14.6 The information given to the credit reporting agency may include:
(a) personal particulars (the Customer’s name, sex, address, previous addresses, date of birth, name of employer and driver’s licence number);
(b) details concerning the Customer’s application for credit or commercial credit and the amount requested;
(c) advice that GWE is a current credit provider to the Customer;
(d) advice of any overdue accounts, loan repayments, and/or any outstanding monies owing which are overdue by more than sixty (60) days, and for which debt collection action has been started;
(e) that the Customer’s overdue accounts, loan repayments and/or any outstanding monies are no longer overdue in respect of any default that has been listed;
(f) information that, in the opinion of GWE, the Customer has committed a serious credit infringement (that is, fraudulently or shown an intention not to comply with the Customer’s credit obligations);
(g) advice that cheques drawn by the Customer for one hundred dollars ($100) or more, have been dishonoured more than once;
(h) that credit provided to the Customer by GWE has been paid or otherwise discharged.

15. Unpaid Seller’s Rights

15.1 Where the Customer has left any item with GWE for repair, modification, exchange or for GWE to perform any other service in relation to the item and GWE has not received or been tendered the whole of any moneys owing to it by the Customer, GWE shall have, until all moneys owing to GWE are paid:
(a) a lien on the item; and
(b) the right to retain or sell the item, such sale to be undertaken in accordance with any legislation applicable to the sale or disposal of uncollected goods.
15.2 The lien of GWE shall continue despite the commencement of proceedings, or judgment for any moneys owing to GWE having been obtained against the Customer.

16. General

16.1 The failure by GWE to enforce any provision of these terms and conditions shall not be treated as a waiver of that provision, nor shall it affect GWE’s right to subsequently enforce that provision.
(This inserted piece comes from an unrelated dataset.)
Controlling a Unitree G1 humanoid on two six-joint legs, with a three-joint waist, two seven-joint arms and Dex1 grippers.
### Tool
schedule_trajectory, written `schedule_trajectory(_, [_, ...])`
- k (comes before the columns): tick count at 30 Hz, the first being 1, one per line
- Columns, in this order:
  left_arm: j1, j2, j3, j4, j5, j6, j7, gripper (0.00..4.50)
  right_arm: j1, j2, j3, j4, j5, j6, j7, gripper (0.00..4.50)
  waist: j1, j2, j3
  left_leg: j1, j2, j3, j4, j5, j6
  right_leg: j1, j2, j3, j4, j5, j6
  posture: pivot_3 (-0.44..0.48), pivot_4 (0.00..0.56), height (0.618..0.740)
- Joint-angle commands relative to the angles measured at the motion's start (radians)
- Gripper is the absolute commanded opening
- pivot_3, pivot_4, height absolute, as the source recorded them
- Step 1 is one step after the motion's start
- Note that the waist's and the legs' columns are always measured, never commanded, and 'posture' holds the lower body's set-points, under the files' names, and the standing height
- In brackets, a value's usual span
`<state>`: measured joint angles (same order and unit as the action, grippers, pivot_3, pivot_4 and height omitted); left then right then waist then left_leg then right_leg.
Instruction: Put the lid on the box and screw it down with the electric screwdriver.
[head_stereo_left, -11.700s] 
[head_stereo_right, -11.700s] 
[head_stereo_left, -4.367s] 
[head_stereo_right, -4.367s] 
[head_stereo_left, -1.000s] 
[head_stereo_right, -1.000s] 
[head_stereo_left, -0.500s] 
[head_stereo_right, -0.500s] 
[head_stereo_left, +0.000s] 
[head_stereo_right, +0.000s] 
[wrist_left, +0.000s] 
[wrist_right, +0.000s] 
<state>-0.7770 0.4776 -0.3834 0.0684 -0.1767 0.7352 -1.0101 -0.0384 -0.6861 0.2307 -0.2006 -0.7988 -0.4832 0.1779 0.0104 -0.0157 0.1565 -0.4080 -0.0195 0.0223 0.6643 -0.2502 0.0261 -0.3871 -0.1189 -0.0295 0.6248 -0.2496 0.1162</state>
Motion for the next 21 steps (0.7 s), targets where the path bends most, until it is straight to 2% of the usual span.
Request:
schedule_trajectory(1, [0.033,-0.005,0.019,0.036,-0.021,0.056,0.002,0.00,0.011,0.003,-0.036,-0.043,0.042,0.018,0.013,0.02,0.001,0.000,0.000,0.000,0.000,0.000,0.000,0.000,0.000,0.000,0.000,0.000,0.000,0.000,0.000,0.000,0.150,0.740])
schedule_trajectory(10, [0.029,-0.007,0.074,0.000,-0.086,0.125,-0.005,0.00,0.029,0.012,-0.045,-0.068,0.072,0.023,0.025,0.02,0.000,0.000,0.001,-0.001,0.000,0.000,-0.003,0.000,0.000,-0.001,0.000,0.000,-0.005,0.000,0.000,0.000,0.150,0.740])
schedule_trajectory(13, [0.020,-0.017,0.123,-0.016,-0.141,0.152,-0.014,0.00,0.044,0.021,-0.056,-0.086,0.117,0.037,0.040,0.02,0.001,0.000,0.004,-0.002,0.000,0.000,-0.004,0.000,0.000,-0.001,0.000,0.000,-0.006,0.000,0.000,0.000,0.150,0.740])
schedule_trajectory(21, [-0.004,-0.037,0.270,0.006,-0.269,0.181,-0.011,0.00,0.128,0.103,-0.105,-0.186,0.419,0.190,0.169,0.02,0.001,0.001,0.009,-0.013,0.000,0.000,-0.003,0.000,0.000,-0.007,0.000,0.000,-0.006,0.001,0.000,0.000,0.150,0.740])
If any provision of these terms and conditions shall be invalid, void, illegal or unenforceable the validity, existence, legality and enforceability of the remaining provisions shall not be affected, prejudiced or impaired.
16.2 These terms and conditions and any contract to which they apply shall be governed by the laws of the state in which GWE has its principal place of business, and are subject to the jurisdiction of the courts of Queensland.
16.3 Subject to clause 10 GWE shall be under no liability whatsoever to the Customer for any indirect and/or consequential loss and/or expense (including loss of profit) suffered by the Customer arising out of a breach by GWE of these terms and conditions (alternatively GWE’s liability shall be limited to damages which under no circumstances shall exceed the Price of the Goods).
16.4 The Customer shall not be entitled to set off against, or deduct from the Price, any sums owed or claimed to be owed to the Customer by GWE nor to withhold payment of any invoice because part of that invoice is in dispute.
16.5 GWE may license or sub-contract all or any part of its rights and obligations without the Customer’s consent.
16.6 The Customer agrees that GWE may amend these terms and conditions at any time. If GWE makes a change to these terms and conditions, then that change will take effect from the date on which GWE notifies the Customer of such change. The Customer will be taken to have accepted such changes if the Customer makes a further request for GWE to provide Goods to the Customer.
16.7 Neither party shall be liable for any default due to any act of God, war, terrorism, strike, lock-out, industrial action, fire, flood, storm or other event beyond the reasonable control of either party.
16.8 The Customer warrants that it has the power to enter into this agreement and has obtained all necessary authorisations to allow it to do so, it is not insolvent and that this agreement creates binding and valid legal obligations on it.